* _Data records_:
=== Begin Enclosure ===
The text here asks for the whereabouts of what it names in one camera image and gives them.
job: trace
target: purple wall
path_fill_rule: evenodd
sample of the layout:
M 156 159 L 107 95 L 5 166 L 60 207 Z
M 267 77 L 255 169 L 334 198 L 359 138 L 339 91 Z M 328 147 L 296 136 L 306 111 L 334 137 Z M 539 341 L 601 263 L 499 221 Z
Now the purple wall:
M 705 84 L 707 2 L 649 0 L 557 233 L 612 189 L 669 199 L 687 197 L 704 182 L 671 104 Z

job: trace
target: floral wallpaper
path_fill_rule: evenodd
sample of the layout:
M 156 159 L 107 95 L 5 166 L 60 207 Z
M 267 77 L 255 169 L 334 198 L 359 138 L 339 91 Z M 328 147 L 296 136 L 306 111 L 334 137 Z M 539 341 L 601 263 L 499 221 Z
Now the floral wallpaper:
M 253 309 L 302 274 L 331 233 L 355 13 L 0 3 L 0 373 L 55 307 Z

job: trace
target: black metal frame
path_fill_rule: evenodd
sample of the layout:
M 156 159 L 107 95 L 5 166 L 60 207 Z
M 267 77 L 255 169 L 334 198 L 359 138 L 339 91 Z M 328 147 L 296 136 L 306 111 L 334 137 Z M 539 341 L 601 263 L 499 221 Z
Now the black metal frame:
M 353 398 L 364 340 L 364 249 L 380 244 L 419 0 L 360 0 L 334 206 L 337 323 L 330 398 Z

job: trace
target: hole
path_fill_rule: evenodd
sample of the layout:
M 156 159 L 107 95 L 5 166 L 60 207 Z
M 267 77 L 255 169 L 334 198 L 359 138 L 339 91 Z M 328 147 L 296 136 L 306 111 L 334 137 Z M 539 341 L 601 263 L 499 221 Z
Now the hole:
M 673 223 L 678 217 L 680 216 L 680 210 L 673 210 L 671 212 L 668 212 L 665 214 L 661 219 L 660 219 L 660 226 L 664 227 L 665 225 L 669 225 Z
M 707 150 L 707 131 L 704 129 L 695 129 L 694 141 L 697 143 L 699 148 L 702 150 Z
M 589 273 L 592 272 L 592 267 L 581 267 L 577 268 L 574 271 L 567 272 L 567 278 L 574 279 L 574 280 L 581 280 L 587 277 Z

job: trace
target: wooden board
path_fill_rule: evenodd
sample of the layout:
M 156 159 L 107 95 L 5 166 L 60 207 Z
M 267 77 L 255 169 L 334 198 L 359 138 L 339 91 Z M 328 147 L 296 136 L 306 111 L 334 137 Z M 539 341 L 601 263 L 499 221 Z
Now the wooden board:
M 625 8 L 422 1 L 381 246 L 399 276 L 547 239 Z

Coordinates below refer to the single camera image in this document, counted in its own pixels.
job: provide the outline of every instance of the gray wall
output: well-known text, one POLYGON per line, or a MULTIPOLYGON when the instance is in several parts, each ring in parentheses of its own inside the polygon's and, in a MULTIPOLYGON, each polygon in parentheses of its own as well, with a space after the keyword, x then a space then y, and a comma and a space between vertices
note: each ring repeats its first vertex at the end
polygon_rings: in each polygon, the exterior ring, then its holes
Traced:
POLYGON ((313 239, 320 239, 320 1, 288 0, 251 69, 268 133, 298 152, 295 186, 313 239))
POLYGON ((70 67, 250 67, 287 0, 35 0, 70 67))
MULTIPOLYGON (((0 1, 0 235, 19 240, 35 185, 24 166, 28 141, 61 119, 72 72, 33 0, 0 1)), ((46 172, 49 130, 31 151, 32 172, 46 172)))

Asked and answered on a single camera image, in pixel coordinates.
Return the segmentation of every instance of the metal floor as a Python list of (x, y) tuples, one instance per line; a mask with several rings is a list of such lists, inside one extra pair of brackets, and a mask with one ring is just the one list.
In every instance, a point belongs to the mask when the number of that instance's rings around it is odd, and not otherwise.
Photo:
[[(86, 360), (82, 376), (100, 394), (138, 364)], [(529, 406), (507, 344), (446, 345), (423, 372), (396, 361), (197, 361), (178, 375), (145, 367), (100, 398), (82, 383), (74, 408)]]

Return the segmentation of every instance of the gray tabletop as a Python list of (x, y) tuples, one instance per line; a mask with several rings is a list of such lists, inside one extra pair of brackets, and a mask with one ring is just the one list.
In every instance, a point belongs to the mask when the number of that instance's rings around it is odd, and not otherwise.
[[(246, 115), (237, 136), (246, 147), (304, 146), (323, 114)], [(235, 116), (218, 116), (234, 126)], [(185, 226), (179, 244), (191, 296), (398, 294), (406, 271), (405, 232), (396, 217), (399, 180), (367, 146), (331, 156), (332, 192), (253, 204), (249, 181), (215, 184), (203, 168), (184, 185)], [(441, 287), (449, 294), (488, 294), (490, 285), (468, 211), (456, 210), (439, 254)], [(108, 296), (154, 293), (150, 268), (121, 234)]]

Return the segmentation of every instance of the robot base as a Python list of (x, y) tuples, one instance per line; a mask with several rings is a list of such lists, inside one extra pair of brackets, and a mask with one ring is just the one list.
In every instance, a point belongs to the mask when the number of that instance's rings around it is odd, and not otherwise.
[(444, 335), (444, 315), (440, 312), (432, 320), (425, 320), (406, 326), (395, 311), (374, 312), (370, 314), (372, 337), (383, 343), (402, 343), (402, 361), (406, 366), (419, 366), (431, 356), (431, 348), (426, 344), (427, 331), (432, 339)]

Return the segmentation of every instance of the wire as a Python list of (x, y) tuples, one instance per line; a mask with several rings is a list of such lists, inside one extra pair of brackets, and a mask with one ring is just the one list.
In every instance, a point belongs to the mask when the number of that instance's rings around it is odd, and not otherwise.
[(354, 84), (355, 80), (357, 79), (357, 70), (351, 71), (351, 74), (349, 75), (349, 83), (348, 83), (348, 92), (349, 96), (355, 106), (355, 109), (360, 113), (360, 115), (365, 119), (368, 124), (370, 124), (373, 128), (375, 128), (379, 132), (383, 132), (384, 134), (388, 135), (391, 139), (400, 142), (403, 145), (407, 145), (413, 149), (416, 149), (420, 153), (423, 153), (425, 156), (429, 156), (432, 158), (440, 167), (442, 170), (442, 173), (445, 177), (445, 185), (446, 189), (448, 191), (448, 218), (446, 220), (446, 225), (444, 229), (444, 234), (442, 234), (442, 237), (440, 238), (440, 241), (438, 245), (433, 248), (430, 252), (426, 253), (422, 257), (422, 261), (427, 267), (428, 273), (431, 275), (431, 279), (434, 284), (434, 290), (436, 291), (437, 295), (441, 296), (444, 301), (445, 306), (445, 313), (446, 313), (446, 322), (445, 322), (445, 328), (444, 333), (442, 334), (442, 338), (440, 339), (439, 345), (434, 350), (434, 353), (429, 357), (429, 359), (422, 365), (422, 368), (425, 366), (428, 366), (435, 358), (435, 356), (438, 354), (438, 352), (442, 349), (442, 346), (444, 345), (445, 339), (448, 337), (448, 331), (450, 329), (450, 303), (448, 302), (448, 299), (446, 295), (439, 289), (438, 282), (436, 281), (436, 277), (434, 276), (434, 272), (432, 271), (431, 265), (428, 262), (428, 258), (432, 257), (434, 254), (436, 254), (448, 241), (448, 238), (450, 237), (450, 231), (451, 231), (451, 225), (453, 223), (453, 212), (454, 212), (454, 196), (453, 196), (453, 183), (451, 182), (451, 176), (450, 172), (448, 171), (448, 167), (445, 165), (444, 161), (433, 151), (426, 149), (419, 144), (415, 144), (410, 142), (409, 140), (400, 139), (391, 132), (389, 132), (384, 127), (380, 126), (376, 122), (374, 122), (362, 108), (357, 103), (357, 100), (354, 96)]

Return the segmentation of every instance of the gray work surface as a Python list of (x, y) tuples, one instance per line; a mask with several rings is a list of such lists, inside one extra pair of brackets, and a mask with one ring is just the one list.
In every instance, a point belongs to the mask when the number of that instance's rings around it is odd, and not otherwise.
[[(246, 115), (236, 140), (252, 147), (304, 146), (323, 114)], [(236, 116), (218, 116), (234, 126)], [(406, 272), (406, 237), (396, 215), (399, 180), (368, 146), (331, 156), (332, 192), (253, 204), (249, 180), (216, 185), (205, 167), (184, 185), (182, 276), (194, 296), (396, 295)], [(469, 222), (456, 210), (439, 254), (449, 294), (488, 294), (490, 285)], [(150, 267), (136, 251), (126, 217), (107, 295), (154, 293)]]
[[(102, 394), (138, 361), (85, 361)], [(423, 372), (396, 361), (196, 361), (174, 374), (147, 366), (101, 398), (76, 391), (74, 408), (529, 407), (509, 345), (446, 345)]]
=== End Enclosure ===
* _TRY IT_: Stopping at the line containing "target: hole", please repeat exactly every line from the very start of the entries, that line included, and nothing more.

* _RESULT_:
The text here asks for the whereabouts of what it names in one camera image and gives them.
job: trace
target: purple wall
path_fill_rule: evenodd
sample of the layout:
M 156 159 L 107 95 L 5 166 L 60 207 Z
M 267 77 L 255 169 L 334 198 L 359 138 L 339 91 Z M 328 147 L 296 136 L 306 111 L 334 137 Z M 539 341 L 601 263 L 499 221 Z
Now the purple wall:
M 705 84 L 707 2 L 649 0 L 557 233 L 612 189 L 669 199 L 687 197 L 704 182 L 671 104 Z

job: trace
target: floral wallpaper
path_fill_rule: evenodd
sample of the layout:
M 156 159 L 107 95 L 5 166 L 60 207 Z
M 267 77 L 255 169 L 334 198 L 359 138 L 339 91 Z M 328 147 L 296 136 L 306 111 L 334 137 Z M 539 341 L 601 263 L 499 221 Z
Now the floral wallpaper:
M 253 309 L 302 274 L 331 233 L 355 13 L 0 3 L 0 373 L 55 307 Z

job: trace
target: black metal frame
path_fill_rule: evenodd
sample of the layout:
M 156 159 L 107 95 L 5 166 L 60 207 Z
M 267 77 L 255 169 L 334 198 L 359 138 L 339 91 Z M 328 147 L 296 136 L 306 111 L 334 137 Z M 539 341 L 601 263 L 499 221 Z
Now the black metal frame:
M 353 398 L 364 340 L 364 249 L 380 244 L 419 0 L 360 0 L 334 206 L 337 323 L 330 398 Z

job: trace
target: hole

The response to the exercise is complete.